§ **WORK TO COMPLETE**
What you return should match every record exactly, with the images removed.

§ **SUPPLIED DATA**

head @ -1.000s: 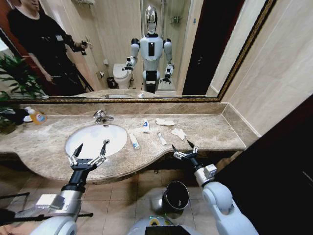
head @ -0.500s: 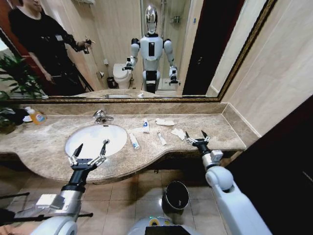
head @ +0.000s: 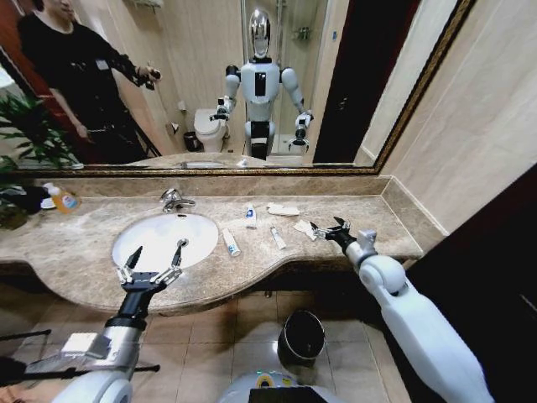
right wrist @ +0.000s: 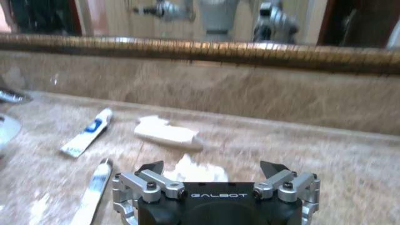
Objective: Pick up the trash from the sink and place it in the trash bin.
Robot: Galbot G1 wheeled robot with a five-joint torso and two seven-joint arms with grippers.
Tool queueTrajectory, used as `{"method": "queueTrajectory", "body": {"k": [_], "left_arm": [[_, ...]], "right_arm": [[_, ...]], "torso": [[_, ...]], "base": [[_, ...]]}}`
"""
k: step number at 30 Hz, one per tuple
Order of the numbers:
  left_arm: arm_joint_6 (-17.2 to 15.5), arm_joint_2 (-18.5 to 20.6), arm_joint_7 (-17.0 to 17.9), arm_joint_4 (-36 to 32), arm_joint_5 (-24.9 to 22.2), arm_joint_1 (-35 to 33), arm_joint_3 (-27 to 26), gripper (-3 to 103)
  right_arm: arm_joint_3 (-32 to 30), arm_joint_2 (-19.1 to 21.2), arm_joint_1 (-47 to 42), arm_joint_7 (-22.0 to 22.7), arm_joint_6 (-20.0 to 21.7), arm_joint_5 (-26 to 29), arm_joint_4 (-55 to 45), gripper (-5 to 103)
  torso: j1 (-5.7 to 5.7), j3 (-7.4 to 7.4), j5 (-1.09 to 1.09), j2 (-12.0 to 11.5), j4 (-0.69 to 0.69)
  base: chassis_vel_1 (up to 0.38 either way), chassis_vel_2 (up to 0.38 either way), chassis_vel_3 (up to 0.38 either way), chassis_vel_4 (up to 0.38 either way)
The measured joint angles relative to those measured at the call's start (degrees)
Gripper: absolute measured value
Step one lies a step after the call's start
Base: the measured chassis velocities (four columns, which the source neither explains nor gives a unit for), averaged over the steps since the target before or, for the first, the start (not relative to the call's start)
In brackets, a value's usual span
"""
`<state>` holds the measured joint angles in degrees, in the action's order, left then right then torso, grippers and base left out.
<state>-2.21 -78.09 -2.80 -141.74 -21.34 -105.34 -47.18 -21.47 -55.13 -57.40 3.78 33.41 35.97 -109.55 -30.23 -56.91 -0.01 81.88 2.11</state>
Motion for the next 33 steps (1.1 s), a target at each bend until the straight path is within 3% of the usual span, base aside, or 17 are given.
{"method": "queueTrajectory", "body": {"k": [8, 15, 19, 26, 30, 32, 33], "left_arm": [[0.0, 0.0, 0.0, 0.0, 0.0, 0.0, 0.0, 100], [0.0, 0.0, 0.0, 0.0, 0.0, 0.0, 0.0, 100], [0.0, 0.0, 0.0, 0.0, 0.0, 0.0, 0.0, 100], [0.0, 0.0, 0.0, 0.0, 0.0, 0.0, 0.0, 100], [0.0, 0.0, 0.0, 0.0, 0.0, 0.0, 0.0, 100], [0.0, 0.0, 0.0, 0.0, 0.0, 0.0, 0.0, 100], [0.0, 0.0, 0.0, 0.0, 0.0, 0.0, 0.0, 100]], "right_arm": [[5.4, -2.3, 3.2, 2.9, 1.3, 3.1, 2.9, 100], [10.4, -5.9, 8.2, 3.4, -3.8, -4.1, 10.7, 100], [10.9, -6.3, 9.4, 3.5, -4.1, -5.1, 12.4, 101], [10.7, -5.7, 9.3, 3.4, -1.5, -4.5, 12.6, 86], [10.5, -5.4, 9.4, 3.1, -1.5, -4.5, 13.1, 65], [10.5, -5.5, 9.5, 3.1, -1.6, -4.5, 13.2, 65], [10.5, -5.6, 9.6, 3.1, -2.1, -4.6, 13.6, 59]], "torso": [[0.01, 0.01, 0.00, 0.0, 0.00], [0.01, 0.00, 0.00, 0.0, 0.00], [0.00, 0.00, 0.00, 0.0, 0.00], [0.01, 0.00, 0.01, 0.0, 0.00], [0.01, 0.00, 0.01, 0.0, 0.00], [0.01, 0.01, 0.01, 0.0, 0.00], [0.01, 0.01, 0.01, 0.0, 0.00]], "base": [[0.000, 0.000, 0.000, 0.000], [0.000, 0.000, 0.000, 0.000], [0.000, 0.000, 0.000, 0.000], [0.000, 0.000, 0.000, 0.000], [0.000, 0.000, 0.000, 0.000], [0.000, 0.000, 0.000, 0.000], [0.000, 0.000, 0.000, 0.000]]}}
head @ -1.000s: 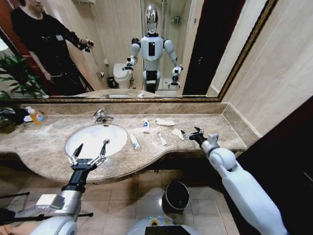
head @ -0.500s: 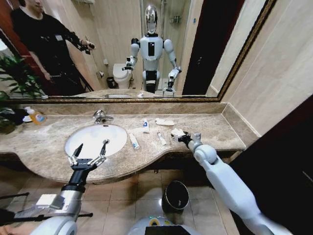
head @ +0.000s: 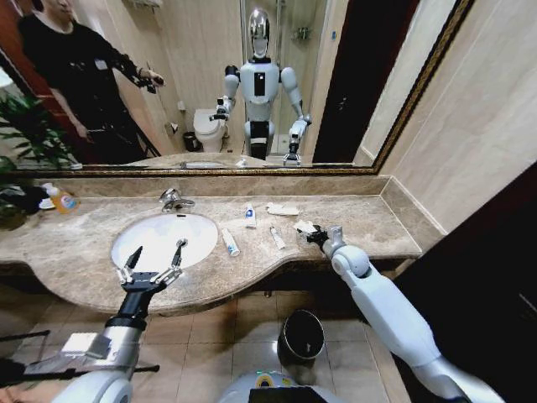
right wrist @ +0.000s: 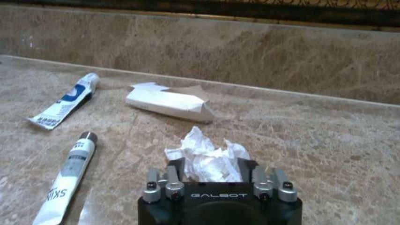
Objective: Pick up the trash from the sink and place it in the trash bin.
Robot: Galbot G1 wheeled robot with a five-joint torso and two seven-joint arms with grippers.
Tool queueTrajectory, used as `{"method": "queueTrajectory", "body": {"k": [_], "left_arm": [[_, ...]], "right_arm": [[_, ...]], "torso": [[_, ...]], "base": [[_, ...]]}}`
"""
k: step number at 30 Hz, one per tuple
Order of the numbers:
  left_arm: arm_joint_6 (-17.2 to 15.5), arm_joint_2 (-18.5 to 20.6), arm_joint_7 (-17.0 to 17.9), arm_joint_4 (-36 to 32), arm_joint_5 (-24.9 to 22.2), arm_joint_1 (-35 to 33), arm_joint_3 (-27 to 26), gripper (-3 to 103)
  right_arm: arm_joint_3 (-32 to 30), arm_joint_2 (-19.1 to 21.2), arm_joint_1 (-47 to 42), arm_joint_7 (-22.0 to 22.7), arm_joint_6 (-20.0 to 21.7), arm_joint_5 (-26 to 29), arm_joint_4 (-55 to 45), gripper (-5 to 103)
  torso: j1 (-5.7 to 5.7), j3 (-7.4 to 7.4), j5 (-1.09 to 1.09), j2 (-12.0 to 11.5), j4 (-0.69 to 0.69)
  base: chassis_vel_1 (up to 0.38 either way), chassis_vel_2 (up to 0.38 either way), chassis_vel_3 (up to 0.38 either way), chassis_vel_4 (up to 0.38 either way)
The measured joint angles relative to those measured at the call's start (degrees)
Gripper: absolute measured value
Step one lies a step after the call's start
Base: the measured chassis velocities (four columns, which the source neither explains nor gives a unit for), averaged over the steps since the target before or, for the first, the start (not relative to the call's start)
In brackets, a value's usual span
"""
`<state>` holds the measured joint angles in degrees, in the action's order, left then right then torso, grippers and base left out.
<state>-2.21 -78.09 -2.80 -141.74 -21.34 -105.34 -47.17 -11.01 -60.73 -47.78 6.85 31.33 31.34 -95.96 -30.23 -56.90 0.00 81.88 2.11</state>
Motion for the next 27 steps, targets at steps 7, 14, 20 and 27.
{"method": "queueTrajectory", "body": {"k": [7, 14, 20, 27], "left_arm": [[0.0, 0.0, 0.0, 0.0, 0.0, 0.0, 0.0, 100], [0.0, 0.0, 0.0, 0.0, 0.0, 0.0, 0.0, 100], [0.0, 0.0, 0.0, 0.0, 0.0, 0.0, 0.0, 100], [0.0, 0.0, 0.0, 0.0, 0.0, 0.0, 0.0, 100]], "right_arm": [[-0.1, 0.1, -0.1, -0.5, -1.1, -0.6, 0.4, 37], [-0.7, 0.8, -1.8, -1.9, -2.3, -1.3, -0.1, 10], [-4.6, 2.6, -6.8, -2.1, -3.9, 2.1, -7.7, 0], [-13.4, 7.4, -16.3, -2.3, -3.8, 7.0, -21.6, 0]], "torso": [[0.00, 0.00, 0.00, 0.0, 0.00], [0.00, 0.00, -0.01, 0.0, 0.00], [0.00, 0.00, 0.00, 0.0, 0.00], [0.00, 0.01, -0.03, 0.0, -0.01]], "base": [[0.000, 0.000, 0.000, 0.000], [0.000, 0.000, 0.000, 0.000], [0.000, 0.000, 0.000, 0.000], [0.000, 0.000, 0.000, 0.000]]}}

§ **EXERCISE OUTPUT**
head @ -1.000s: 
head @ -0.500s: 
head @ +0.000s: 
right wrist @ +0.000s: 
Objective: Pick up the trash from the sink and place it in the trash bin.
Robot: Galbot G1 wheeled robot with a five-joint torso and two seven-joint arms with grippers.
Tool queueTrajectory, used as `{"method": "queueTrajectory", "body": {"k": [_], "left_arm": [[_, ...]], "right_arm": [[_, ...]], "torso": [[_, ...]], "base": [[_, ...]]}}`
"""
k: step number at 30 Hz, one per tuple
Order of the numbers:
  left_arm: arm_joint_6 (-17.2 to 15.5), arm_joint_2 (-18.5 to 20.6), arm_joint_7 (-17.0 to 17.9), arm_joint_4 (-36 to 32), arm_joint_5 (-24.9 to 22.2), arm_joint_1 (-35 to 33), arm_joint_3 (-27 to 26), gripper (-3 to 103)
  right_arm: arm_joint_3 (-32 to 30), arm_joint_2 (-19.1 to 21.2), arm_joint_1 (-47 to 42), arm_joint_7 (-22.0 to 22.7), arm_joint_6 (-20.0 to 21.7), arm_joint_5 (-26 to 29), arm_joint_4 (-55 to 45), gripper (-5 to 103)
  torso: j1 (-5.7 to 5.7), j3 (-7.4 to 7.4), j5 (-1.09 to 1.09), j2 (-12.0 to 11.5), j4 (-0.69 to 0.69)
  base: chassis_vel_1 (up to 0.38 either way), chassis_vel_2 (up to 0.38 either way), chassis_vel_3 (up to 0.38 either way), chassis_vel_4 (up to 0.38 either way)
The measured joint angles relative to those measured at the call's start (degrees)
Gripper: absolute measured value
Step one lies a step after the call's start
Base: the measured chassis velocities (four columns, which the source neither explains nor gives a unit for), averaged over the steps since the target before or, for the first, the start (not relative to the call's start)
In brackets, a value's usual span
"""
`<state>` holds the measured joint angles in degrees, in the action's order, left then right then torso, grippers and base left out.
<state>-2.21 -78.09 -2.80 -141.74 -21.34 -105.34 -47.18 -21.47 -55.13 -57.40 3.78 33.41 35.97 -109.55 -30.23 -56.91 -0.01 81.88 2.11</state>
Motion for the next 33 steps (1.1 s), a target at each bend until the straight path is within 3% of the usual span, base aside, or 17 are given.
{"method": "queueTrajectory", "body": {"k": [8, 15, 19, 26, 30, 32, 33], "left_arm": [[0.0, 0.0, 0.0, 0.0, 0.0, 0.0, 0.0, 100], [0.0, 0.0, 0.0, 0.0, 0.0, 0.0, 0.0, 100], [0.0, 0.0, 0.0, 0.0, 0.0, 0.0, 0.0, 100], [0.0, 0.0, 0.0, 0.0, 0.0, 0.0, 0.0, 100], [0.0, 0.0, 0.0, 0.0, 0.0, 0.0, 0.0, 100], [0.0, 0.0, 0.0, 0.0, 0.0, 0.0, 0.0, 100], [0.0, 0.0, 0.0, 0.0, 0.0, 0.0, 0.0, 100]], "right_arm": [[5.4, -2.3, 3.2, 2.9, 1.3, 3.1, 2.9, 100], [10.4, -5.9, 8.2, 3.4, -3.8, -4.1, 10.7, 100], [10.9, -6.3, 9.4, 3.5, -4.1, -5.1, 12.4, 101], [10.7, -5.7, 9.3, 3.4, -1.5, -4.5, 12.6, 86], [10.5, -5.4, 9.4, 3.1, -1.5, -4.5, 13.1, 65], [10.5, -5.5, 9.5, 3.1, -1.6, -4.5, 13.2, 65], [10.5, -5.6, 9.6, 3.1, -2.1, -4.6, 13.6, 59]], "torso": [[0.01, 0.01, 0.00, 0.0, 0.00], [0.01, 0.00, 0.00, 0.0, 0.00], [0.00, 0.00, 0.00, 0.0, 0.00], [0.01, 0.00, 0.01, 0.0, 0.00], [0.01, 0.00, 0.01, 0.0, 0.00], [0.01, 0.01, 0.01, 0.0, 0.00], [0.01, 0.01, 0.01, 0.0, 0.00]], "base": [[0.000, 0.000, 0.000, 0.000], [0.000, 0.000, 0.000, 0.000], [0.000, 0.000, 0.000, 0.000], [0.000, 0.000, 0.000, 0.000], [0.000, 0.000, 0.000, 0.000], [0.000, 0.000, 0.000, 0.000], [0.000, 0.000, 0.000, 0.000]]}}
head @ -1.000s: 
head @ -0.500s: 
head @ +0.000s: 
right wrist @ +0.000s: 
Objective: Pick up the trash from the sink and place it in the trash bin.
Robot: Galbot G1 wheeled robot with a five-joint torso and two seven-joint arms with grippers.
Tool queueTrajectory, used as `{"method": "queueTrajectory", "body": {"k": [_], "left_arm": [[_, ...]], "right_arm": [[_, ...]], "torso": [[_, ...]], "base": [[_, ...]]}}`
"""
k: step number at 30 Hz, one per tuple
Order of the numbers:
  left_arm: arm_joint_6 (-17.2 to 15.5), arm_joint_2 (-18.5 to 20.6), arm_joint_7 (-17.0 to 17.9), arm_joint_4 (-36 to 32), arm_joint_5 (-24.9 to 22.2), arm_joint_1 (-35 to 33), arm_joint_3 (-27 to 26), gripper (-3 to 103)
  right_arm: arm_joint_3 (-32 to 30), arm_joint_2 (-19.1 to 21.2), arm_joint_1 (-47 to 42), arm_joint_7 (-22.0 to 22.7), arm_joint_6 (-20.0 to 21.7), arm_joint_5 (-26 to 29), arm_joint_4 (-55 to 45), gripper (-5 to 103)
  torso: j1 (-5.7 to 5.7), j3 (-7.4 to 7.4), j5 (-1.09 to 1.09), j2 (-12.0 to 11.5), j4 (-0.69 to 0.69)
  base: chassis_vel_1 (up to 0.38 either way), chassis_vel_2 (up to 0.38 either way), chassis_vel_3 (up to 0.38 either way), chassis_vel_4 (up to 0.38 either way)
The measured joint angles relative to those measured at the call's start (degrees)
Gripper: absolute measured value
Step one lies a step after the call's start
Base: the measured chassis velocities (four columns, which the source neither explains nor gives a unit for), averaged over the steps since the target before or, for the first, the start (not relative to the call's start)
In brackets, a value's usual span
"""
`<state>` holds the measured joint angles in degrees, in the action's order, left then right then torso, grippers and base left out.
<state>-2.21 -78.09 -2.80 -141.74 -21.34 -105.34 -47.17 -11.01 -60.73 -47.78 6.85 31.33 31.34 -95.96 -30.23 -56.90 0.00 81.88 2.11</state>
Motion for the next 27 steps, targets at steps 7, 14, 20 and 27.
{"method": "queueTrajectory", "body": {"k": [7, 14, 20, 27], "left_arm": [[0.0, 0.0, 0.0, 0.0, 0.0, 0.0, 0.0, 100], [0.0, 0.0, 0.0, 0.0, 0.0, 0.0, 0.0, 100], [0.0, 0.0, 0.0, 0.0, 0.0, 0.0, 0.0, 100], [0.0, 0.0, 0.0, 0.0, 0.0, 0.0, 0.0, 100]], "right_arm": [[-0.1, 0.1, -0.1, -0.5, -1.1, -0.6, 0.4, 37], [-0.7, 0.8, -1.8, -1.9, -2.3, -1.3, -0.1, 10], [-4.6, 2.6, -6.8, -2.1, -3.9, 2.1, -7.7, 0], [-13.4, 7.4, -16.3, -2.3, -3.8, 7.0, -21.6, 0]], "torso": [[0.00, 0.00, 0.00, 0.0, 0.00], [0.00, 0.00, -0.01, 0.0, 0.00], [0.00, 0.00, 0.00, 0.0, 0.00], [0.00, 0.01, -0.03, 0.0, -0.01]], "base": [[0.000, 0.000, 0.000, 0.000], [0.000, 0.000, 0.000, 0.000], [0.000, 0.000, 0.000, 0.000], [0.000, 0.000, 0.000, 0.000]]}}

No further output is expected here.